▸ What to work on:
Nothing but the lines from the one with "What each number" down to the one with "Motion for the" should be returned, exactly and with both ends included, from the material below.
*** Opening of Source information ***
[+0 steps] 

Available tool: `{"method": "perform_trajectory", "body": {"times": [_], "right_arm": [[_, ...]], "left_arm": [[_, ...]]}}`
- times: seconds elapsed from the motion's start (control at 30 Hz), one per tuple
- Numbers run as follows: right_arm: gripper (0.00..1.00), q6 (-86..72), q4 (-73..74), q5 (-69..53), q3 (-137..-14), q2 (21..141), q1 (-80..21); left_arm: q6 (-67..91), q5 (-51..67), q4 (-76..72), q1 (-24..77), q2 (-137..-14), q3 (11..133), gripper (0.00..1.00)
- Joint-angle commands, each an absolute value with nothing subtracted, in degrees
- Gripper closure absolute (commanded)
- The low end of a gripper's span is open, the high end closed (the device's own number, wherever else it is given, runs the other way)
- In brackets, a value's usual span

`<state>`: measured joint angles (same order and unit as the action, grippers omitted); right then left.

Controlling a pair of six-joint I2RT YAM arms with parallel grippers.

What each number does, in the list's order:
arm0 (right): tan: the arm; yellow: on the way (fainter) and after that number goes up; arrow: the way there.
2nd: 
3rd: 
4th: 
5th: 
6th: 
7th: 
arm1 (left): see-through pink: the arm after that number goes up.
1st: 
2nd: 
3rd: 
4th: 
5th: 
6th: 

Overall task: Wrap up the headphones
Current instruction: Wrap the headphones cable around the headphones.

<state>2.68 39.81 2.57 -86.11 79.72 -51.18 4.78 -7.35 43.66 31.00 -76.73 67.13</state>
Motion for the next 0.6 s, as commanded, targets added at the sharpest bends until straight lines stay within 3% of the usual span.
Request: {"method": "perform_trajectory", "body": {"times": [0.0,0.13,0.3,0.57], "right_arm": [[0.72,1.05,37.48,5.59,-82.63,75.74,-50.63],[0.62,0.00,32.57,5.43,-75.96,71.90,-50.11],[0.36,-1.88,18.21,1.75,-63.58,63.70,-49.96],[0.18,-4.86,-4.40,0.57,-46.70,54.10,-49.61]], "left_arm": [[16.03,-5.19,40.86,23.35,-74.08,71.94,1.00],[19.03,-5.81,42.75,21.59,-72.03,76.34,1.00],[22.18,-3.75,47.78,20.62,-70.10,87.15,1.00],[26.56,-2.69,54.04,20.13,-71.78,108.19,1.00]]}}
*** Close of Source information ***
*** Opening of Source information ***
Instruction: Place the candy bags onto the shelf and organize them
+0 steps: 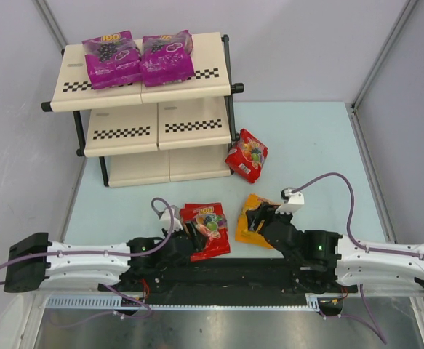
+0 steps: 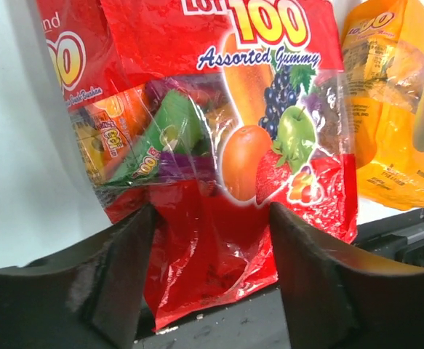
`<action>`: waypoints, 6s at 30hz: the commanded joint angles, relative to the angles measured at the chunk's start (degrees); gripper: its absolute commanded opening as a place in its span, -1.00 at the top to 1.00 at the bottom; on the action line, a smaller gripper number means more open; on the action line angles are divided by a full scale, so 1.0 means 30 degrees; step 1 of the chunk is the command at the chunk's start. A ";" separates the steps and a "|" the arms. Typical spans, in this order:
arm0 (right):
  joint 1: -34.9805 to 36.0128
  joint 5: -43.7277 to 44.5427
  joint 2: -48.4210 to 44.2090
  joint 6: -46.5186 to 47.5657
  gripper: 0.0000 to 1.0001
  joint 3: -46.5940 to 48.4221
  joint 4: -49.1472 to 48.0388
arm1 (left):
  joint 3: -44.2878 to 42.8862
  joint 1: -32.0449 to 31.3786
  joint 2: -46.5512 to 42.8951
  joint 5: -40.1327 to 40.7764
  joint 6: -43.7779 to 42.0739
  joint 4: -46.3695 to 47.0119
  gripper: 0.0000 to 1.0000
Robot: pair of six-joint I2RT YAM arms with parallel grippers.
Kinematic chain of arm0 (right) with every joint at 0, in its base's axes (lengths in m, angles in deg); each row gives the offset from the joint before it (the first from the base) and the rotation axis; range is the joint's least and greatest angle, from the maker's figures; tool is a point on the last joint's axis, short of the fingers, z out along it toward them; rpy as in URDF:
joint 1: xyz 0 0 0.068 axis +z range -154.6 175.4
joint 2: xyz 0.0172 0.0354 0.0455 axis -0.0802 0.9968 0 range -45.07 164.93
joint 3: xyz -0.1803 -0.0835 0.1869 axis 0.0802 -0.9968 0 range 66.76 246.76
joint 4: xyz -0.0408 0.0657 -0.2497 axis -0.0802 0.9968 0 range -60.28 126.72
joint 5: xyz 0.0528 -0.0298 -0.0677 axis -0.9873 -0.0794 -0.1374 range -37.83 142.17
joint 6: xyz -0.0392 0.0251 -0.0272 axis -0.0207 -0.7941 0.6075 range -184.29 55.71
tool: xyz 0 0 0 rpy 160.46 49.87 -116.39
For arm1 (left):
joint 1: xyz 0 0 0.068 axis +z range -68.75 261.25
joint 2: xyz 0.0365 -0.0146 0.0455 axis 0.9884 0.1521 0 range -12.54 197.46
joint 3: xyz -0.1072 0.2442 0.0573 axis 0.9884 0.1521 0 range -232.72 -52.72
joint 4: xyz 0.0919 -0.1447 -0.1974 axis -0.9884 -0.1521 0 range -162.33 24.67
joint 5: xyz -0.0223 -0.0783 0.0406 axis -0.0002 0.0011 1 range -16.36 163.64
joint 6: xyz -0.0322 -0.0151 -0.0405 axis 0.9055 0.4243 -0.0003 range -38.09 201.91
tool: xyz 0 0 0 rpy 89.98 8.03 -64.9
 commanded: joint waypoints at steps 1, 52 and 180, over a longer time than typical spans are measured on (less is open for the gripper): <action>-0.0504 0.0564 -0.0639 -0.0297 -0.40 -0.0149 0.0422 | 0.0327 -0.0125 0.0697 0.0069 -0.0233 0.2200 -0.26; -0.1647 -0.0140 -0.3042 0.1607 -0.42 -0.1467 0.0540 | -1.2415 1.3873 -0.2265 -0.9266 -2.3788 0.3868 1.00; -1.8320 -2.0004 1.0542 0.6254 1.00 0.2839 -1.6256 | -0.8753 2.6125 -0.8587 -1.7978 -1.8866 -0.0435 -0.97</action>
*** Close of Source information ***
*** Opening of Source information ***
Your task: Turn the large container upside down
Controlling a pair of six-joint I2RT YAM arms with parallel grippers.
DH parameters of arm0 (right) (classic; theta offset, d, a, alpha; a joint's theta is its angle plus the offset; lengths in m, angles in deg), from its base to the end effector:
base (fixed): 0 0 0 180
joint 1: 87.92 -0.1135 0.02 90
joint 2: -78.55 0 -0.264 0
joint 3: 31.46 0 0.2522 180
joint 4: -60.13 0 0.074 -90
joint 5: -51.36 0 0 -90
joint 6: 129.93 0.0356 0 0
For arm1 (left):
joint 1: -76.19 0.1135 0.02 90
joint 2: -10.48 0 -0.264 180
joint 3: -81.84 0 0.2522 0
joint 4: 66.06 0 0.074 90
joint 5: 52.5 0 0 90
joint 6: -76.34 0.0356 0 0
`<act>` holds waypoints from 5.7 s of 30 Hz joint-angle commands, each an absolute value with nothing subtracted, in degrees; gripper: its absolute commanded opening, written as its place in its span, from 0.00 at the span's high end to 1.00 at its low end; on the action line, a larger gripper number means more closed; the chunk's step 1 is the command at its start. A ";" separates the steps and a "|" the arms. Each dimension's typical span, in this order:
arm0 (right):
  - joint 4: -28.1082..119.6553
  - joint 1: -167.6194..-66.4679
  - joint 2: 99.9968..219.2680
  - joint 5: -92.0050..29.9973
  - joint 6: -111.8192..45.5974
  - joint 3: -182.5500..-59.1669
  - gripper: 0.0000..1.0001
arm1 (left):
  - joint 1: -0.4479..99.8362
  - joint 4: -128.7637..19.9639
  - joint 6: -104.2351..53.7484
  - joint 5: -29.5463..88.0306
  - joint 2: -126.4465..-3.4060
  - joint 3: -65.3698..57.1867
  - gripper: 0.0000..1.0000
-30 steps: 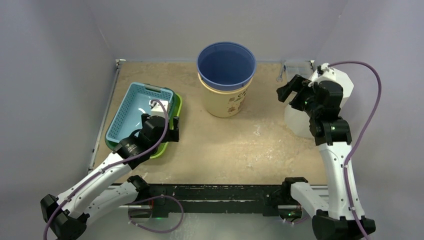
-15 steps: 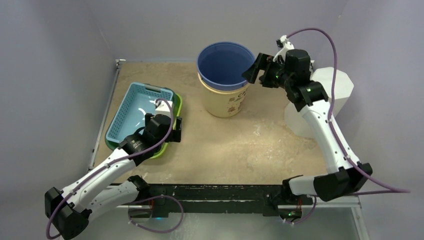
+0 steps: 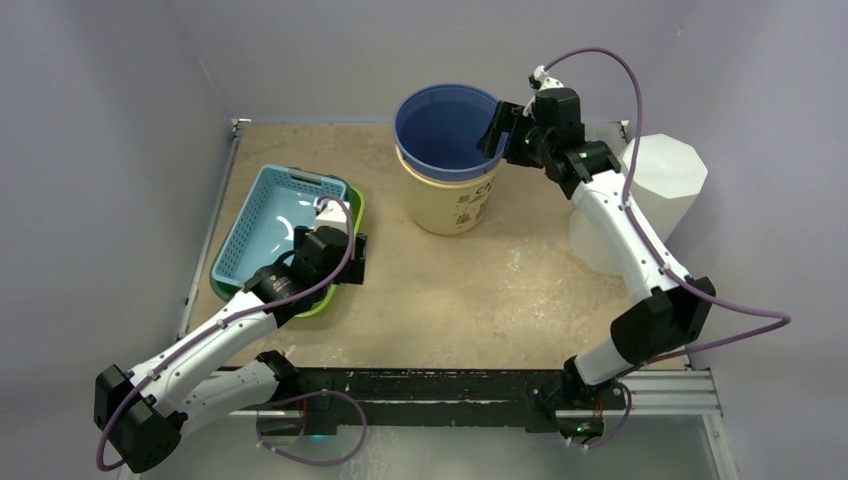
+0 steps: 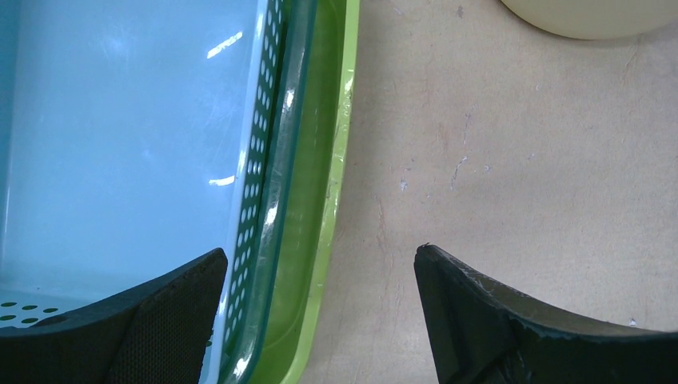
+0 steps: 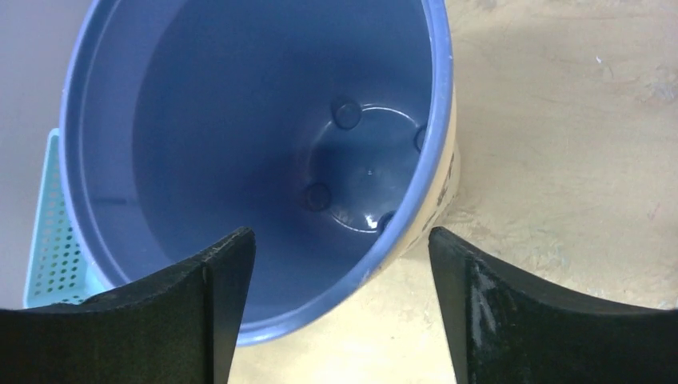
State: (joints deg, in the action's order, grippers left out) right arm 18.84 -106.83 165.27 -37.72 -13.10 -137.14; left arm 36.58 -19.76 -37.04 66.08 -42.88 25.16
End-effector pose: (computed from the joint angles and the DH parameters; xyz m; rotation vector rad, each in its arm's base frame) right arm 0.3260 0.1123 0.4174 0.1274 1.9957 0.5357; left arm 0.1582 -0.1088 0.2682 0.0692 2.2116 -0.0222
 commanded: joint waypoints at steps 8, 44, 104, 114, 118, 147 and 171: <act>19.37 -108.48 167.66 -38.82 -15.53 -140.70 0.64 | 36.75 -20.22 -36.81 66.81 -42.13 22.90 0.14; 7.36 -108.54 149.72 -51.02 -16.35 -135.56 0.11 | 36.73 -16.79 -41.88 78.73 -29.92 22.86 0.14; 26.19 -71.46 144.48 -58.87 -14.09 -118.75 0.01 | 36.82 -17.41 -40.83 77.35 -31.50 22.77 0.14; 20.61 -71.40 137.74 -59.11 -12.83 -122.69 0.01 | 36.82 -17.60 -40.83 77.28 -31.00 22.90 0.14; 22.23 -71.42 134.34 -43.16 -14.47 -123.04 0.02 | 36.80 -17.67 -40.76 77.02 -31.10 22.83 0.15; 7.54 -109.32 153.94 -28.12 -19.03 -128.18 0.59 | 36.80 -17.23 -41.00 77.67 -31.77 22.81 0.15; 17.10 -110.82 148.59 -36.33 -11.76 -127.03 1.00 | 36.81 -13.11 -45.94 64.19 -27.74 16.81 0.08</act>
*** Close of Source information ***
▸ Result of this exercise:
What each number does, in the list's order:
arm0 (right): tan: the arm; yellow: on the way (fainter) and after that number goes up; arrow: the way there.
2nd: 
3rd: 
4th: 
5th: 
6th: 
7th: 
arm1 (left): see-through pink: the arm after that number goes up.
1st: 
2nd: 
3rd: 
4th: 
5th: 
6th: 

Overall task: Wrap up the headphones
Current instruction: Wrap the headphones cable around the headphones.

<state>2.68 39.81 2.57 -86.11 79.72 -51.18 4.78 -7.35 43.66 31.00 -76.73 67.13</state>
Motion for the next 0.6 s, as commanded, targets added at the sharpest bends until straight lines stay within 3% of the usual span.

There is no more to the output, and the exercise is done.